Aim of the exercise |
The expected output is a copy of every line in the records with the string "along".

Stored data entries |
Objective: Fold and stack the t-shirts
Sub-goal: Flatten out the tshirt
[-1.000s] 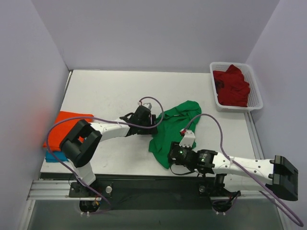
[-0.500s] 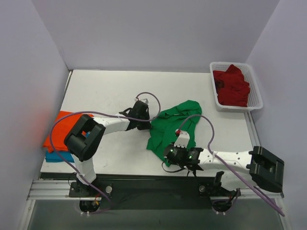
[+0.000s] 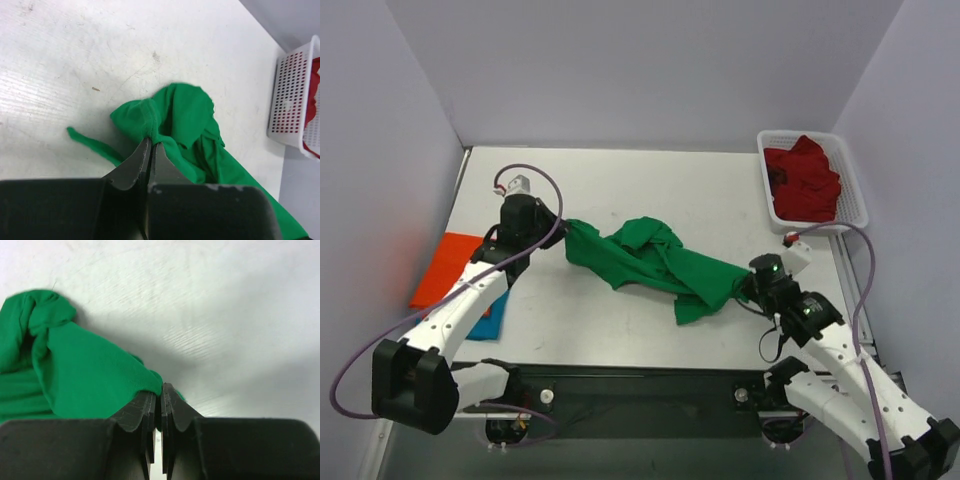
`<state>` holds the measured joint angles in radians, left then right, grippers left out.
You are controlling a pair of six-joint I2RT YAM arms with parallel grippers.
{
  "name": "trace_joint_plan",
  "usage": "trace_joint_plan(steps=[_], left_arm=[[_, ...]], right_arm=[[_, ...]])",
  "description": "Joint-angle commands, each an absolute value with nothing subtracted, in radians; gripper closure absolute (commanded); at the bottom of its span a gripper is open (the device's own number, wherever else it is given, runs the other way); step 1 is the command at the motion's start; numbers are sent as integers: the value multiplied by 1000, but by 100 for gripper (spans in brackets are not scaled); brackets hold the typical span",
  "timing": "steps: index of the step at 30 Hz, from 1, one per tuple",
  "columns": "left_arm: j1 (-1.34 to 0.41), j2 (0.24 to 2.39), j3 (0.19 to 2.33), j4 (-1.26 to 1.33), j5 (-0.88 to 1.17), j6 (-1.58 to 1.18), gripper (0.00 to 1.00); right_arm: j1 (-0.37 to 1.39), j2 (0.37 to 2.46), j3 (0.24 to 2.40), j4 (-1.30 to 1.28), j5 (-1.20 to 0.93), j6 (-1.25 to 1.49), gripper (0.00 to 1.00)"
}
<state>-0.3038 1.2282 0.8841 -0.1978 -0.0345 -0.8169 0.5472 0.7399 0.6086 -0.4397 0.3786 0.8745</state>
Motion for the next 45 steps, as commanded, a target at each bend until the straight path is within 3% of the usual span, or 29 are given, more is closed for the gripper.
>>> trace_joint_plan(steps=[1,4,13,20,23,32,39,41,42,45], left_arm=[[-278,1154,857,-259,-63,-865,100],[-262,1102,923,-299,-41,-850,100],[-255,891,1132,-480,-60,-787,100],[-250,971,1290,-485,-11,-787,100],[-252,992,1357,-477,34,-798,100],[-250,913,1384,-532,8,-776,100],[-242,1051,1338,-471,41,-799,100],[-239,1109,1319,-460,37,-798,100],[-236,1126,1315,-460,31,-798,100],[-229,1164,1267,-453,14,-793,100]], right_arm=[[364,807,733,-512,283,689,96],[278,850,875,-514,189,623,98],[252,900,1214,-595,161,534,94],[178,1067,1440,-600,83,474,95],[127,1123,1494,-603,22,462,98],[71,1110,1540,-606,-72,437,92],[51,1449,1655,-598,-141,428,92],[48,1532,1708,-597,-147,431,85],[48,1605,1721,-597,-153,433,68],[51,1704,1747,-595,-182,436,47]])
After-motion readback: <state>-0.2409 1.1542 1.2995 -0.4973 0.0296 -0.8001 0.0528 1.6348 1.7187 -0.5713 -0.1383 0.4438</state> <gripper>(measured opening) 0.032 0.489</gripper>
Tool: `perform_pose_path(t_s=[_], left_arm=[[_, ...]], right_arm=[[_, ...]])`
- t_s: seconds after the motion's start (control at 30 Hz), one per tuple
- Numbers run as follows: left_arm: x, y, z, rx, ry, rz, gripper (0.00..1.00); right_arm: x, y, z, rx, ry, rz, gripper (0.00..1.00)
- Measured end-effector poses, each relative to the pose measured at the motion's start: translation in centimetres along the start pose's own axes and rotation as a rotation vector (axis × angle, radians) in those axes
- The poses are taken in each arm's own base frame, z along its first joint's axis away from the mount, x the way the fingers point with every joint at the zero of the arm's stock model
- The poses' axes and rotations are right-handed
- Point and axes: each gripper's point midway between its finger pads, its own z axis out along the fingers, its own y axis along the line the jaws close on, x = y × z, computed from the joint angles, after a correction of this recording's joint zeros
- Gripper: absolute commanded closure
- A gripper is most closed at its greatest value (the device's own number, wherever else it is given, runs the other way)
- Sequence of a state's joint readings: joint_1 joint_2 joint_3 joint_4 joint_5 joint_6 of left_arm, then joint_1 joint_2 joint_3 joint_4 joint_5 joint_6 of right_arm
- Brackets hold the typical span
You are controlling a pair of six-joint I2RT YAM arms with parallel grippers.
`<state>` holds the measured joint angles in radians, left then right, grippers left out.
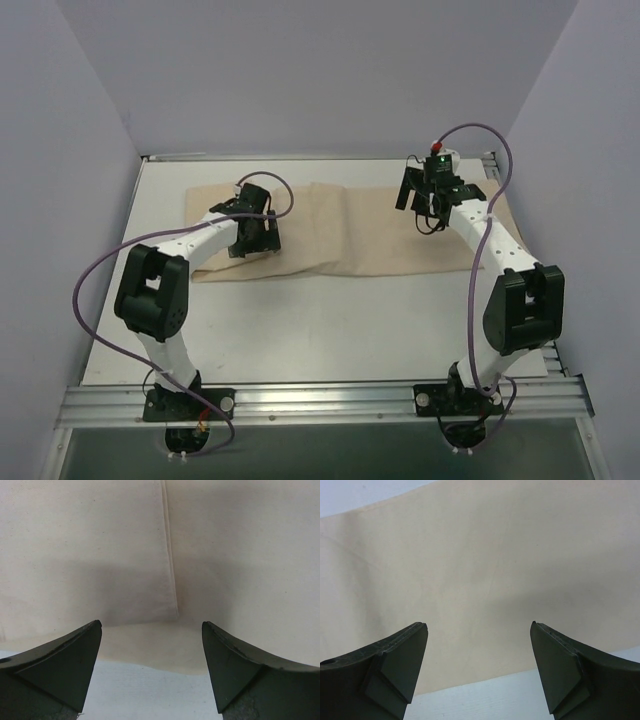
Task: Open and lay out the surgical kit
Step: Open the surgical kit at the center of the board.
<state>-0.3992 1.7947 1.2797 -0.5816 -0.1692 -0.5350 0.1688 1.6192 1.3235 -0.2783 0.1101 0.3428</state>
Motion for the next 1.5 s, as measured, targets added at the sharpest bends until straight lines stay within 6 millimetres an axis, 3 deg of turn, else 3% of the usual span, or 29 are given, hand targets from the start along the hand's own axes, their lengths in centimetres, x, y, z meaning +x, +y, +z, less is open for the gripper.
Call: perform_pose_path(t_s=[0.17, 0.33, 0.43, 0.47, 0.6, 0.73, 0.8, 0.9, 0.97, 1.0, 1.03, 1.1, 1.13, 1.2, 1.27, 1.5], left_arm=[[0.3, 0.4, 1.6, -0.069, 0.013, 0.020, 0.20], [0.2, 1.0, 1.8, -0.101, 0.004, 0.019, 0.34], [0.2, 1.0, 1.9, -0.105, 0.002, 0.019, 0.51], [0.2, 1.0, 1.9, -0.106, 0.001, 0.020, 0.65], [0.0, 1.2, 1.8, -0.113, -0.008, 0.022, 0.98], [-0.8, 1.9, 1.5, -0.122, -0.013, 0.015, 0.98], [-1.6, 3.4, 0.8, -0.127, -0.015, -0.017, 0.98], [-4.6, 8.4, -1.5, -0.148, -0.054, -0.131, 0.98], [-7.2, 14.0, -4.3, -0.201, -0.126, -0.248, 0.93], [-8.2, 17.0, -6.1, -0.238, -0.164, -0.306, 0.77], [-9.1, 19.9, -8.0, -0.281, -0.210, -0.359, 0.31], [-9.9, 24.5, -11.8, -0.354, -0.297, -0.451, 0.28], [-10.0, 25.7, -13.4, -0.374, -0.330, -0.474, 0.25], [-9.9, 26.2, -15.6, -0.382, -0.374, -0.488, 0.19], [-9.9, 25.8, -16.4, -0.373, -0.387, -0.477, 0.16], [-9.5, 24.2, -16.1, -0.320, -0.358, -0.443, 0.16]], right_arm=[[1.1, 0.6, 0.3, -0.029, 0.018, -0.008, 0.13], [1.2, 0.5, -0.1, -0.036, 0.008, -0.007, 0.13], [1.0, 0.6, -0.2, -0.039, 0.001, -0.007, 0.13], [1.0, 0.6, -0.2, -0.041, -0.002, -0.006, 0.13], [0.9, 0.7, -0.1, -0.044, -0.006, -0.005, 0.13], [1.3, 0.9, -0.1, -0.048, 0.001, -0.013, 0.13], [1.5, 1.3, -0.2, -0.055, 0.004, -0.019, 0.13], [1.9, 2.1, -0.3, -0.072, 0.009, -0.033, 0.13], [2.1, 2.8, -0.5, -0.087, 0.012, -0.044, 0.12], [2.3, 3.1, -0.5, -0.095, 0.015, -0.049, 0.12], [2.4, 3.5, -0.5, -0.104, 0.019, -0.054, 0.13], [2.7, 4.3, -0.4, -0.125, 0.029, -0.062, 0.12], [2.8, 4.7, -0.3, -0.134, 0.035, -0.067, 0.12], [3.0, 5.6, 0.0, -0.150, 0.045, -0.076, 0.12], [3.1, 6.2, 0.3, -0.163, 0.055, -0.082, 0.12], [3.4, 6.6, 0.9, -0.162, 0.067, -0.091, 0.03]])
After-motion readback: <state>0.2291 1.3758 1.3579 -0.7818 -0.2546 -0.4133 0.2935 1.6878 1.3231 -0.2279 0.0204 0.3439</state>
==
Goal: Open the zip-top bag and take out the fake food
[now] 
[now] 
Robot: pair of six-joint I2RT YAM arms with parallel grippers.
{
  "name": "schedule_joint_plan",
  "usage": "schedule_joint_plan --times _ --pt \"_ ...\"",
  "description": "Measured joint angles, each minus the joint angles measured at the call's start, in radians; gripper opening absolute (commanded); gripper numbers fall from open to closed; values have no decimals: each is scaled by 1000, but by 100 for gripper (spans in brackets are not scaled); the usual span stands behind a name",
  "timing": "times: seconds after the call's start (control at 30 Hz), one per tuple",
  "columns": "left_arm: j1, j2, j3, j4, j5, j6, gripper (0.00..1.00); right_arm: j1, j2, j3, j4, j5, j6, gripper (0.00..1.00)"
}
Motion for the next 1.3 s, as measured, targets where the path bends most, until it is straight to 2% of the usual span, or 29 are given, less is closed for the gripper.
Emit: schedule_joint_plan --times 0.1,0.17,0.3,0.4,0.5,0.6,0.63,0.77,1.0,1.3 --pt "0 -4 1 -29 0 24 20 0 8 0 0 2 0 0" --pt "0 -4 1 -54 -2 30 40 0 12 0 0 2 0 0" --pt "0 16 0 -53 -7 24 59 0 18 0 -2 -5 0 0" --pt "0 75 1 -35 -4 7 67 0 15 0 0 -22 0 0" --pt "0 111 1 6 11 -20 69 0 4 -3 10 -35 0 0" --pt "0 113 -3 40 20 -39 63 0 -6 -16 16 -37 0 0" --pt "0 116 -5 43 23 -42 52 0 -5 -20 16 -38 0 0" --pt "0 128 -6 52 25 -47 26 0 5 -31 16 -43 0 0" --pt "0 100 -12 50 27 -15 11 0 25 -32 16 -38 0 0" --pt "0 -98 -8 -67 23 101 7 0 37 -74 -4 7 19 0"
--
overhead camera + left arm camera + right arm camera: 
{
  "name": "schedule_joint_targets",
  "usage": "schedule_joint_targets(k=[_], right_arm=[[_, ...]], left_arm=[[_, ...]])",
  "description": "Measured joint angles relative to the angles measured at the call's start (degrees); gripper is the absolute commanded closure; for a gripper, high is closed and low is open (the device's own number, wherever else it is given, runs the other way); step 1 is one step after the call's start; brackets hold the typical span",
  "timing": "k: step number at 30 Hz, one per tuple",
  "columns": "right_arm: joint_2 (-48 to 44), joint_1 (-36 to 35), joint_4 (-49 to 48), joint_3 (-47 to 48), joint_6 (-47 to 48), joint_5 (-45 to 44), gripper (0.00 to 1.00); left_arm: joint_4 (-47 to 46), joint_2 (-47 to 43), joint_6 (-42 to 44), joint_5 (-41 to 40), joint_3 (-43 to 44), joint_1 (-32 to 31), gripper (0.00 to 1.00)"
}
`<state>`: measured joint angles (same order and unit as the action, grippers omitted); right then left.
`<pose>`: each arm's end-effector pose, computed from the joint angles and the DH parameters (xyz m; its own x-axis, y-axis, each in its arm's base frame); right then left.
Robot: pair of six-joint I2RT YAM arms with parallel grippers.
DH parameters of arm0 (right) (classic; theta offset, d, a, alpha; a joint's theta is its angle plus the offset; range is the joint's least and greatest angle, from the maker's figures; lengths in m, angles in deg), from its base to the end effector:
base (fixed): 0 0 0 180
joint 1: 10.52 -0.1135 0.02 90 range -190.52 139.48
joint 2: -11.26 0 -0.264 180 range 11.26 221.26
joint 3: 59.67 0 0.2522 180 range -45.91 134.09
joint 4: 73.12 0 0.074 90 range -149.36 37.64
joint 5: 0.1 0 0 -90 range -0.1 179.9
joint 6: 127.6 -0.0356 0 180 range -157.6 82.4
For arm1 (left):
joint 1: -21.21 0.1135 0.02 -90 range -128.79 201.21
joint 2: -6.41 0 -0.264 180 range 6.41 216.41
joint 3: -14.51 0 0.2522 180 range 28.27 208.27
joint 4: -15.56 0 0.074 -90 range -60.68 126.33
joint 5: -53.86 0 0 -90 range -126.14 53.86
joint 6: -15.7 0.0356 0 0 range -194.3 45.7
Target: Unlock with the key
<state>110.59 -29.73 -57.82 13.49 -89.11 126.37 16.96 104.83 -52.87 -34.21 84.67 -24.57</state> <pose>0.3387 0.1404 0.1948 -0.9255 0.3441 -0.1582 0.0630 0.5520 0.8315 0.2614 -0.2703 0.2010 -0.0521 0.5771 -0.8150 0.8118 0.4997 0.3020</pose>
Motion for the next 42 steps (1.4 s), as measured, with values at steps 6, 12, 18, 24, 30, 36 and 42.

Solution to the exercise |
- Measured end-effector poses, each relative to the pose measured at the motion's start: translation in centimetres along the start pose's own axes and rotation as a rotation vector (axis × angle, radians) in those axes
- The poses are taken in each arm's own base frame, z along its first joint's axis away from the mount, x the way the fingers point with every joint at the zero of the arm's stock model
- Point and axes: each gripper's point midway between its finger pads, its own z axis out along the fingers, its own y axis along the line the jaws close on, x = y × z, computed from the joint angles, after a correction of this recording's joint zeros
Motion for the next 1.5 s, as measured, targets added at the sharpest bends until straight lines stay within 6 millimetres an axis, 3 deg of turn, else 3% of the usual span, or 29 are given, hand targets from the start along the hand's own axes, their lengths in centimetres, x, y, z meaning +x, +y, +z, less is open for the gripper.

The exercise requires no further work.